Mallet toe is a condition which involves the buckling of the toe at the end of the joint. Typically, a corn develops on the skin which is situated near the tip of the toenail, that is painful and can lead to an ulcer. These painful growths can make the toe swollen and red. Mallet toe is known to be most likely to develop on the second toe, as it is the longest.
What can cause mallet toe?
There are two recognised mallet toe types; rigid mallet toe, involving the misalignment of the joints and tightening of the tendons, which usually results in more symptoms; and flexible mallet toe, when the affected toe joints can still be moved.
There are several possible causes of mallet toe. These include; shoes which are too restrictive, particularly ones which have tight toe boxes; trauma to the toe caused by an injury; osteoarthritis; and imbalances in the muscles and tendons of the toes.
There are certain risk factors attached to mallet toe, including; gender, with women much more likely to develop the condition; age, as the risk increases when you get older; diseases such as diabetes and osteoarthritis; and toe length - if your big toe is smaller than your second toe, you might have a higher risk of developing mallet toe.
What are the symptoms of mallet toe?
Typical symptoms of mallet toe include; calluses and corns, usually caused by rubbing against a shoe; swelling and redness on the toe which is affected; and toe ulcers, especially in diabetic patients.
As a result of the symptoms above, mallet toe can cause pain and restricted movement of the toe. Aesthetically, mallet toe is characterised by a joint with an abnormal bend.
Mallet toe is diagnosed via a physical examination, and an x-ray is ordered so that your doctor can evaluate the foot joints and bones.
Whether your mallet toe is flexible or rigid can be influential in which treatment is recommended. For toes which are still flexible, changes such as orthotics, including pads and inserts, and wearing roomier footwear can be effective. These pads and inserts offer extra support while relieving pressure on the toe and repositioning it.

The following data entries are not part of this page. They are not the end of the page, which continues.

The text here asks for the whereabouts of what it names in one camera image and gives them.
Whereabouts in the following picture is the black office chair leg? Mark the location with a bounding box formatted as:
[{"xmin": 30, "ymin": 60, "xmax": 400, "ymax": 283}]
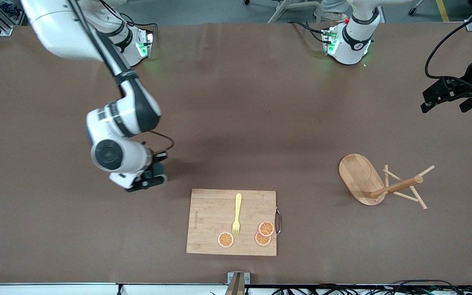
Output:
[{"xmin": 408, "ymin": 0, "xmax": 425, "ymax": 17}]

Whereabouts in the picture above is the bamboo cutting board metal handle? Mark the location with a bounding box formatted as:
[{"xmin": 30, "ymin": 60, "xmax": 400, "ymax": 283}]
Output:
[{"xmin": 186, "ymin": 188, "xmax": 282, "ymax": 257}]

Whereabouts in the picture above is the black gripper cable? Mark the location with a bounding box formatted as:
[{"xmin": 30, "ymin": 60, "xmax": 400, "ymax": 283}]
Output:
[
  {"xmin": 142, "ymin": 130, "xmax": 175, "ymax": 155},
  {"xmin": 424, "ymin": 7, "xmax": 472, "ymax": 89}
]

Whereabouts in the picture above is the silver left base connector box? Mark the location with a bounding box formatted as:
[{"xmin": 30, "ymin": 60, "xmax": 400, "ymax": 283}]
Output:
[{"xmin": 321, "ymin": 25, "xmax": 340, "ymax": 56}]

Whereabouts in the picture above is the white table edge panel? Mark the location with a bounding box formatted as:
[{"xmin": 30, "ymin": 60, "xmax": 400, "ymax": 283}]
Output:
[{"xmin": 0, "ymin": 283, "xmax": 472, "ymax": 295}]

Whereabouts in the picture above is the person leg with shoe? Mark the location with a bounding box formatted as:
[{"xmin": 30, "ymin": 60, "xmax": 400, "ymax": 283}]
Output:
[{"xmin": 314, "ymin": 0, "xmax": 349, "ymax": 22}]

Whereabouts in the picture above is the silver right base connector box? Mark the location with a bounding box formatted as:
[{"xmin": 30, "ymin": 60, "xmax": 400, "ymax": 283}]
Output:
[{"xmin": 136, "ymin": 29, "xmax": 154, "ymax": 59}]

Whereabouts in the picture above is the beige office chair base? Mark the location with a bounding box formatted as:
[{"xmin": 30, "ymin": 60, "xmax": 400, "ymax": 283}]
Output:
[{"xmin": 268, "ymin": 0, "xmax": 322, "ymax": 24}]

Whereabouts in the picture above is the black cable tangle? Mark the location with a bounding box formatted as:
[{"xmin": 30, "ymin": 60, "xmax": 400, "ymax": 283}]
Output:
[{"xmin": 273, "ymin": 279, "xmax": 472, "ymax": 295}]

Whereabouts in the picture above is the black base cable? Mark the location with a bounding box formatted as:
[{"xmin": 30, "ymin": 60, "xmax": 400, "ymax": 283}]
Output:
[
  {"xmin": 117, "ymin": 12, "xmax": 157, "ymax": 41},
  {"xmin": 289, "ymin": 20, "xmax": 327, "ymax": 43}
]

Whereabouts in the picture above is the wooden mug tree rack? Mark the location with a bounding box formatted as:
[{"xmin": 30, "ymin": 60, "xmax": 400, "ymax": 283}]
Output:
[{"xmin": 338, "ymin": 154, "xmax": 435, "ymax": 210}]

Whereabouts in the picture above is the black right base cable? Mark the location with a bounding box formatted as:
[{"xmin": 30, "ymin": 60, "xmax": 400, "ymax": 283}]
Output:
[{"xmin": 117, "ymin": 12, "xmax": 157, "ymax": 41}]

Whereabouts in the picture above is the black left base cable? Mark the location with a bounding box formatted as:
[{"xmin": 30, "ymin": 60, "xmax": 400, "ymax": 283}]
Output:
[{"xmin": 289, "ymin": 20, "xmax": 327, "ymax": 43}]

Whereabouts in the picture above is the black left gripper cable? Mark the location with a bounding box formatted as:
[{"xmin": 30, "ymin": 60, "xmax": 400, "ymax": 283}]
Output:
[{"xmin": 424, "ymin": 7, "xmax": 472, "ymax": 89}]

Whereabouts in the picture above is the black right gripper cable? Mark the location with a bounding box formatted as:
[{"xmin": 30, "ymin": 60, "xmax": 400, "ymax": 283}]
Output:
[{"xmin": 142, "ymin": 130, "xmax": 175, "ymax": 155}]

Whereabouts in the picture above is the yellow plastic fork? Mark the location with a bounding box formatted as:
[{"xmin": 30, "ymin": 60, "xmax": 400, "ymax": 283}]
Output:
[{"xmin": 232, "ymin": 193, "xmax": 243, "ymax": 237}]

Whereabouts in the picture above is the orange slice toy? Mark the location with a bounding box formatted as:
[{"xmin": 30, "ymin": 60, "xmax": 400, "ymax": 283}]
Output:
[
  {"xmin": 258, "ymin": 220, "xmax": 275, "ymax": 237},
  {"xmin": 254, "ymin": 231, "xmax": 272, "ymax": 247},
  {"xmin": 218, "ymin": 231, "xmax": 235, "ymax": 249}
]

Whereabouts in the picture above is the silver base connector box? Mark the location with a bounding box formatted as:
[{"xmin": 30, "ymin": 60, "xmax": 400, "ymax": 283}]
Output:
[
  {"xmin": 136, "ymin": 29, "xmax": 154, "ymax": 59},
  {"xmin": 321, "ymin": 25, "xmax": 340, "ymax": 56}
]

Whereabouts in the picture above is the aluminium camera mount profile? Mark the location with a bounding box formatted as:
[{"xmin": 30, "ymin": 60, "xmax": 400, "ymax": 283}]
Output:
[{"xmin": 227, "ymin": 271, "xmax": 251, "ymax": 295}]

Physical exercises to strengthen the toes and increase range of motion can also be advised. These movements can include picking up a towel or marbles using the toes.
Surgery is another option often recommended treating Mallet Toe. Surgical procedures used to address mallet toe are typically focused on releasing the tendon which is causing the bend in the toe joint. Surgery can also involve the removal of bone in order to straighten the toe. This type of surgery, which involves the removal of a bone part, is known as an arthroplasty, or phalangeal head resection. There is also the option of an arthrodesis (joint fusion), which involves the removal of part of the joint, allowing the bones of the toe to grow together.
Joint fusion surgery tends to be the most common method of straightening toes. Often a small wire is inserted down the middle of the toe bones across the joint to hold it still. The wire is removed with no pain in the clinic after 6 weeks. Other methods to fuse joints include screws and other implants.
As with all foot surgery, it is common for swelling to persist for some months after surgery and is completely normal. This swelling will eventually completely subside with time and can take up to 12 months but often goes well before this.